SUPPLIED INFORMATION Start Marker
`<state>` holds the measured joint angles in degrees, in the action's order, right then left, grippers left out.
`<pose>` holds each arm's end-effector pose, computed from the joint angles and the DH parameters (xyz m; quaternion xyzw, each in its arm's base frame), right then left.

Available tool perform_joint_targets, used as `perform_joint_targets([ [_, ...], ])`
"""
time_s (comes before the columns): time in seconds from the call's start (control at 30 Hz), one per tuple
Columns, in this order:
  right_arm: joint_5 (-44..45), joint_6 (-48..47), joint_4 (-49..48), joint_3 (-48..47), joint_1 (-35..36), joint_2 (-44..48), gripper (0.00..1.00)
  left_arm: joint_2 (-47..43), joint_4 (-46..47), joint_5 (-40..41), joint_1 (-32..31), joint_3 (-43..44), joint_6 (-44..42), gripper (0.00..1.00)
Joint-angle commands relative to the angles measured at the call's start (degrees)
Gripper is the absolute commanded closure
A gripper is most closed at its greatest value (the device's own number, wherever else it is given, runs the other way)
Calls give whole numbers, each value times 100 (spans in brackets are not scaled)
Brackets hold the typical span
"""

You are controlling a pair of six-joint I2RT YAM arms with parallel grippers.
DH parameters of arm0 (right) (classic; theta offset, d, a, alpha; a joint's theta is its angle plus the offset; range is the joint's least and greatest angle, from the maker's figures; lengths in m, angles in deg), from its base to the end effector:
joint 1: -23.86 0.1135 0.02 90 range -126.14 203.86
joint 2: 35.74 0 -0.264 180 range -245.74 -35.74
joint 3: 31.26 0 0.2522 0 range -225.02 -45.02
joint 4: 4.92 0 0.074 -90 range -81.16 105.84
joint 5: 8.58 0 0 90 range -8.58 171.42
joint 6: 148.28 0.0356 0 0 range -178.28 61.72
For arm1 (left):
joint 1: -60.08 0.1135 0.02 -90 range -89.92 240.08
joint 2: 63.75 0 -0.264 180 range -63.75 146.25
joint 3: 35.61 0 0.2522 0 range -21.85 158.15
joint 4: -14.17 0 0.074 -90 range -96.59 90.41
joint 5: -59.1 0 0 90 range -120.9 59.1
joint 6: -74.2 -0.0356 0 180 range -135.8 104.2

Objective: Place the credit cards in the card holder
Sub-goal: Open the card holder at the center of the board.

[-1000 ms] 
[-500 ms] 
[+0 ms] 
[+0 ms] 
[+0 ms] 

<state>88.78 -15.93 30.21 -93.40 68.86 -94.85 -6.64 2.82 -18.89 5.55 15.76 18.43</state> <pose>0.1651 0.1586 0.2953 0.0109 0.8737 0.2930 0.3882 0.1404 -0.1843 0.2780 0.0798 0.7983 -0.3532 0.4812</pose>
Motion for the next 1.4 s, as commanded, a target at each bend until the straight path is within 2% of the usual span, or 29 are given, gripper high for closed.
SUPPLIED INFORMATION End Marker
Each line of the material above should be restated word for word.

**RESPONSE BELOW:**
`<state>` holds the measured joint angles in degrees, in the action's order, right then left, grippers left out.
`<pose>` holds each arm's end-effector pose, computed from the joint angles and the DH parameters (xyz m; quaternion xyzw, each in its arm's base frame), right then left.

Available tool perform_joint_targets, used as `perform_joint_targets([ [_, ...], ])`
"""
time_s (comes before the columns): time in seconds from the call's start (control at 30 Hz), one per tuple
Columns, in this order:
  right_arm: joint_5 (-44..45), joint_6 (-48..47), joint_4 (-49..48), joint_3 (-48..47), joint_1 (-35..36), joint_2 (-44..48), gripper (0.00..1.00)
  left_arm: joint_2 (-47..43), joint_4 (-46..47), joint_5 (-40..41), joint_1 (-32..31), joint_3 (-43..44), joint_6 (-44..42), gripper (0.00..1.00)
Joint-angle commands relative to the angles measured at the call's start (degrees)
Gripper is the absolute commanded closure
A gripper is most closed at its greatest value (the device's own number, wherever else it is given, runs the other way)
Calls give whole numbers, each value times 100 (spans in brackets are not scaled)
Brackets hold the typical span
"""

You are controlling a pair of six-joint I2RT YAM arms with parallel grippers.
DH parameters of arm0 (right) (classic; theta offset, d, a, alpha; a joint's theta is its angle plus the offset; range is the joint's least and greatest angle, from the maker's figures; lengths in m, angles in deg), from its base to the end effector:
joint 1: -23.86 0.1135 0.02 90 range -126.14 203.86
joint 2: 35.74 0 -0.264 180 range -245.74 -35.74
joint 3: 31.26 0 0.2522 0 range -225.02 -45.02
joint 4: 4.92 0 0.074 -90 range -81.16 105.84
joint 5: 8.58 0 0 90 range -8.58 171.42
joint 6: 148.28 0.0356 0 0 range -178.28 61.72
For arm1 (left):
joint 1: -60.08 0.1135 0.02 -90 range -89.92 240.08
joint 2: 63.75 0 -0.264 180 range -63.75 146.25
joint 3: 35.61 0 0.2522 0 range -21.85 158.15
joint 4: -14.17 0 0.074 -90 range -96.59 90.41
joint 5: -59.1 0 0 90 range -120.9 59.1
joint 6: -74.2 -0.0356 0 180 range -135.8 104.2

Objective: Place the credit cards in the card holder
Sub-goal: Open the card holder at the center of the board.

[-1000 ms] 
[-500 ms] 
[+0 ms] 
[+0 ms] 
[+0 ms] 

<state>88.78 -15.93 30.21 -93.40 68.86 -94.85 -6.64 2.82 -18.89 5.55 15.76 18.43</state> <pose>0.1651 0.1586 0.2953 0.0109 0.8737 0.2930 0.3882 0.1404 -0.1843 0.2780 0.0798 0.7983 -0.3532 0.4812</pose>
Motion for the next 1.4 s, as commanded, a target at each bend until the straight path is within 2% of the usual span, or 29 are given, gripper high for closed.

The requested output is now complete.